A man walked into a lawyer's office and inquired about the lawyer's rates.

"Fifty dollars for three questions," replied the lawyer.

"Isn't that awfully steep?" asked the man.

"Yes," the lawyer replied, "and what is your third question?"

Guilty

A red-faced judge convened court after a long lunch. The first case involved a man charged with drunk driving who claimed it simply wasn't true. "I'm as sober as you are, your honor," the man claimed.

The judge replied, "Clerk, please enter a guilty plea.
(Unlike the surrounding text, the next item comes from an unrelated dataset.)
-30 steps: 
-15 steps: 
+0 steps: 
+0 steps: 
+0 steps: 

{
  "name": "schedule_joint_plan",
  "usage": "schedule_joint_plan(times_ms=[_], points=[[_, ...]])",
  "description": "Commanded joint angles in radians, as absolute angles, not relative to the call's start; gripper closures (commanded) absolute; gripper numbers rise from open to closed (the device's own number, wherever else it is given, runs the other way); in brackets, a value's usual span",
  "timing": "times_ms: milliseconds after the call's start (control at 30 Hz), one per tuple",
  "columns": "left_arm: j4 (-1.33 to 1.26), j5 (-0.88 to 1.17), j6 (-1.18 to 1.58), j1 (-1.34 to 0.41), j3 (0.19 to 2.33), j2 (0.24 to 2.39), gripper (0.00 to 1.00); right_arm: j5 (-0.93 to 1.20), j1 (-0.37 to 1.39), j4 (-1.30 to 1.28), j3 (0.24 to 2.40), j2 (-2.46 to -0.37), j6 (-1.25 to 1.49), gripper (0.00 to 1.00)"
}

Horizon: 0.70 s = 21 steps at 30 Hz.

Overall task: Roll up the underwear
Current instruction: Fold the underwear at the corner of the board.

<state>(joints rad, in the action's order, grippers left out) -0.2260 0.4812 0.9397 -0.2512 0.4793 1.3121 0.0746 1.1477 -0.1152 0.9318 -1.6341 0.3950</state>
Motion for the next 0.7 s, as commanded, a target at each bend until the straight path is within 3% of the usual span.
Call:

The defendant is sentenced to 30 days in jail."

A Lawyer Joke

The National Institutes of Health have announced that they will no longer be using rats for medical experimentation. In their place, they will use attorneys. They have given three reasons for this decision:

1. There are now more attorneys than there are rats.
2. The medical researchers don't become as emotionally attached to the attorneys as they did to the rats.
3. No matter how hard you try, there are some things that rats won't do.

Don't Fall Asleep!

Courtney: Let's see who can stay up the longest tonight.

Kaitlyn: I know! We'll pinch each other every ten minutes to make sure we don't fall asleep! Starting right NOW!

Courtney: Hey, I'm not even tired!

Kaitlyn: See, my plan is working!

Lunch

Where does a judge eat lunch?

At the food court!

Priceless Picture

A man sat in his attorney's office.

"Do you want the bad news first or the terrible news?" the lawyer asked.

"Give me the bad news first."

"Your wife found a picture worth a half-million dollars."

"That's the bad news?" asked the man, incredulously. "I can't wait to hear the terrible news."

"The terrible news is that it's of you and your secretary."

A Lawer in a Ambulance!

Bob and Joe, a couple of personal injury lawyers, were discussing conditions in the legal profession. "How's business?" asked Bob.
"Absolutely rotten!" responded Joe. "How have you been doing?" "Even worse," Bob replied. "I just chased an ambulance twelve miles and found a LAWYER inside it."

Why Lawyers are Like Little Kids

The only concept they understand is "mine".